Prime Minister Gordon Brown was forced to announce a total shutdown of all
but essential industries.

"People are catching this bug in schools, in factories, in shops and offices.
This Government has no alternative but to close them ... close them tonight,"
he told a hushed Commons.

It was a gamble. With the threat of food shortages, people would hoard or
even loot if they had been given any longer notice.

"I regret to announce a 24-hour curfew in mainland UK," he added.

"Essential services - hospital staff, doctors, the police, this House,
certain government agencies and the BBC will remain exempt. The Army will be
mobilised to help maintain this curfew until further notice."

He sat down at the despatch box, tears in his eyes. Michael Portillo broke
with Commons etiquette and crossed the floor to console him.
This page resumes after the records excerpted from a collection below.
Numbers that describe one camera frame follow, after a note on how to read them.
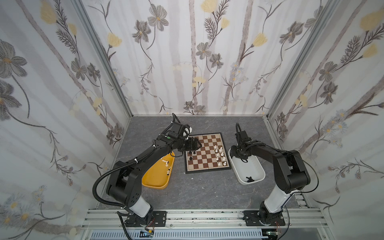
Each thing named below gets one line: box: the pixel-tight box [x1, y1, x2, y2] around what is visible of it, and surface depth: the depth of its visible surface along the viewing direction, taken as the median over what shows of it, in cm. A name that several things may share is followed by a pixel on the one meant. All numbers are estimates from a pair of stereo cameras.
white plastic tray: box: [228, 147, 266, 185], surface depth 90 cm
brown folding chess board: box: [184, 132, 232, 174], surface depth 97 cm
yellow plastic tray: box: [141, 151, 175, 190], surface depth 90 cm
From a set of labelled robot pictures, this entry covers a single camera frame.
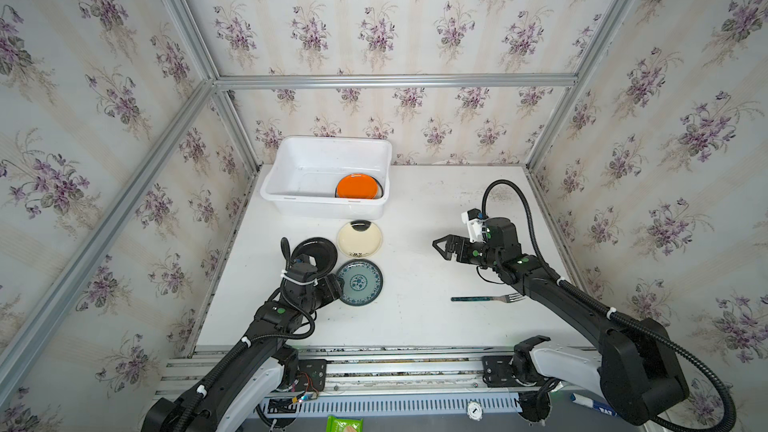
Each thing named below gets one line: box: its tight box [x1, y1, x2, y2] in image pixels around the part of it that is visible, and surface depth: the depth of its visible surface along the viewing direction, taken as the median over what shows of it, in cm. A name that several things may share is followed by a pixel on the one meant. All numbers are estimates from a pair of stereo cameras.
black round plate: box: [290, 237, 338, 279], surface depth 95 cm
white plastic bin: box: [260, 136, 393, 220], surface depth 114 cm
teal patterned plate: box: [337, 258, 384, 307], surface depth 90 cm
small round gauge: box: [466, 401, 484, 422], surface depth 70 cm
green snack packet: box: [326, 415, 364, 432], surface depth 67 cm
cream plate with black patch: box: [337, 220, 382, 258], surface depth 102 cm
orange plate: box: [335, 173, 384, 199], surface depth 110 cm
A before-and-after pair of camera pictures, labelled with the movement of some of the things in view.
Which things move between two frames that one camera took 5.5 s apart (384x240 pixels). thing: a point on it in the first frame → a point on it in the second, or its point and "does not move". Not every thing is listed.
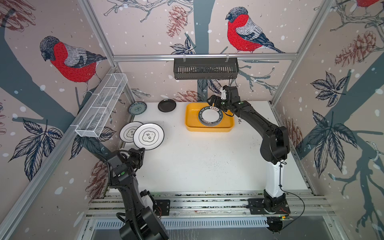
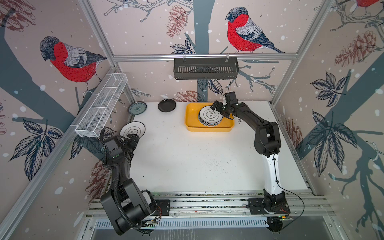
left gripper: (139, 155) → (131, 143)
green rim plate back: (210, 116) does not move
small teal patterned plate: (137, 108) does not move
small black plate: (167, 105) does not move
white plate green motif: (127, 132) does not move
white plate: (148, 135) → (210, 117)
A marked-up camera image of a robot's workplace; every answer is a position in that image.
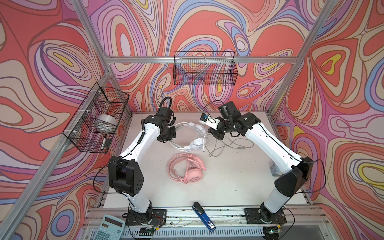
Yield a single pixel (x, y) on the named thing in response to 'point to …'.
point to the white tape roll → (106, 123)
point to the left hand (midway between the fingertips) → (173, 136)
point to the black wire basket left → (90, 129)
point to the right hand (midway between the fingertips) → (212, 132)
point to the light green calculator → (111, 228)
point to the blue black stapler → (199, 210)
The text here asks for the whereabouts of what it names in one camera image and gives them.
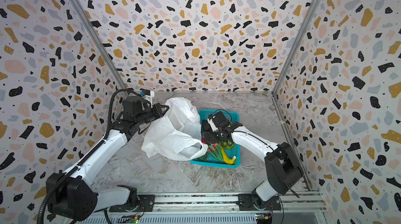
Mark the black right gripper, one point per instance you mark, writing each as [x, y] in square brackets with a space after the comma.
[214, 134]

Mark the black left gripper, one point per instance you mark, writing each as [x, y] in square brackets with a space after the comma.
[156, 109]

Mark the red dragon fruit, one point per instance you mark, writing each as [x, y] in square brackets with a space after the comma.
[212, 141]

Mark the green leafy fruit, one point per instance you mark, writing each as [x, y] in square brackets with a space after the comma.
[215, 154]

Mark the yellow banana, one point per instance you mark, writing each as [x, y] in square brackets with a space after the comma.
[226, 159]

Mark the white plastic bag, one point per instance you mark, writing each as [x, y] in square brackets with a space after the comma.
[177, 135]

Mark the green custard apple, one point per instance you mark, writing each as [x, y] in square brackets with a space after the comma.
[226, 144]

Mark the green avocado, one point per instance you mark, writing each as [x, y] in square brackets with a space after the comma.
[203, 158]

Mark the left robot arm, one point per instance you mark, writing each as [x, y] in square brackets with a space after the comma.
[69, 194]

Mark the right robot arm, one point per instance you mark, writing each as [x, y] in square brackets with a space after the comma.
[282, 166]

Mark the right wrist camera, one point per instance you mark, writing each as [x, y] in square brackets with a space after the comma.
[213, 127]

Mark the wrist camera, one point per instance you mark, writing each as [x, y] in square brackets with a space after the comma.
[213, 127]
[147, 95]

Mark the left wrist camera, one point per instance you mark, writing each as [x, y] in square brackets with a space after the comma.
[147, 95]

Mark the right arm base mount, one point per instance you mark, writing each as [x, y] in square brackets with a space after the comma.
[251, 202]

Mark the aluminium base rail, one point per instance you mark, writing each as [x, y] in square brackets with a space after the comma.
[222, 208]

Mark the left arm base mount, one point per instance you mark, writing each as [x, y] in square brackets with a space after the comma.
[138, 204]

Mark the aluminium corner post left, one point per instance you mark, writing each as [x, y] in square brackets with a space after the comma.
[96, 41]

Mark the aluminium corner post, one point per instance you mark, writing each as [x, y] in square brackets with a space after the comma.
[96, 41]
[298, 39]

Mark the aluminium corner post right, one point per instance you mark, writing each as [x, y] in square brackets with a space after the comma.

Scottish First Minister Alex Salmond immediately announced the Scots would
follow suit. Ireland, united in 2005, agreed within the hour.

For six days, most of the planet didn't stir. Fathers played games with their
children. With power cuts, computers were banned. The BBC broadcast hourly
bulletins.

Mothers were forced to look out recipes from books their grand- mothers had
left them. History would reveal that five million UK households baked bread
for the first time.

There was tragedy, too. A farmer watched his wife slip away in front of him.
He kissed her farewell then went to his gun cupboard ... and seconds later
they had both found peace.

The Army and police maintained supplies to the elderly. And had the job of
retrieving bodies from houses.

One Ayrshire fireman was offered compassionate leave after moving the bodies
of his brother, brother-in-law and uncle in the same shift.

He refused and later became one of 356 Scots to be honoured for services
during the flu scourge.

Doctors still argue over how the bug disappeared as quickly as it came.

Some claim the coldest January for 200 years helped kill the spores in the
air. Others maintained that the public had built up an immunity.

Spanish Flu claimed 150,000 UK lives in 1918. Asian Flu killed 30,000 in 1958
and Hong Kong Flu 31,000 in 1969. The Millennium Flu of 2000 claimed 29,000.

Gordon Brown rose to tell the Commons in March that the UK's final loss from
the 2006 Yeltsin flu was 756,000.

"We cannot let this happen again," he pledged.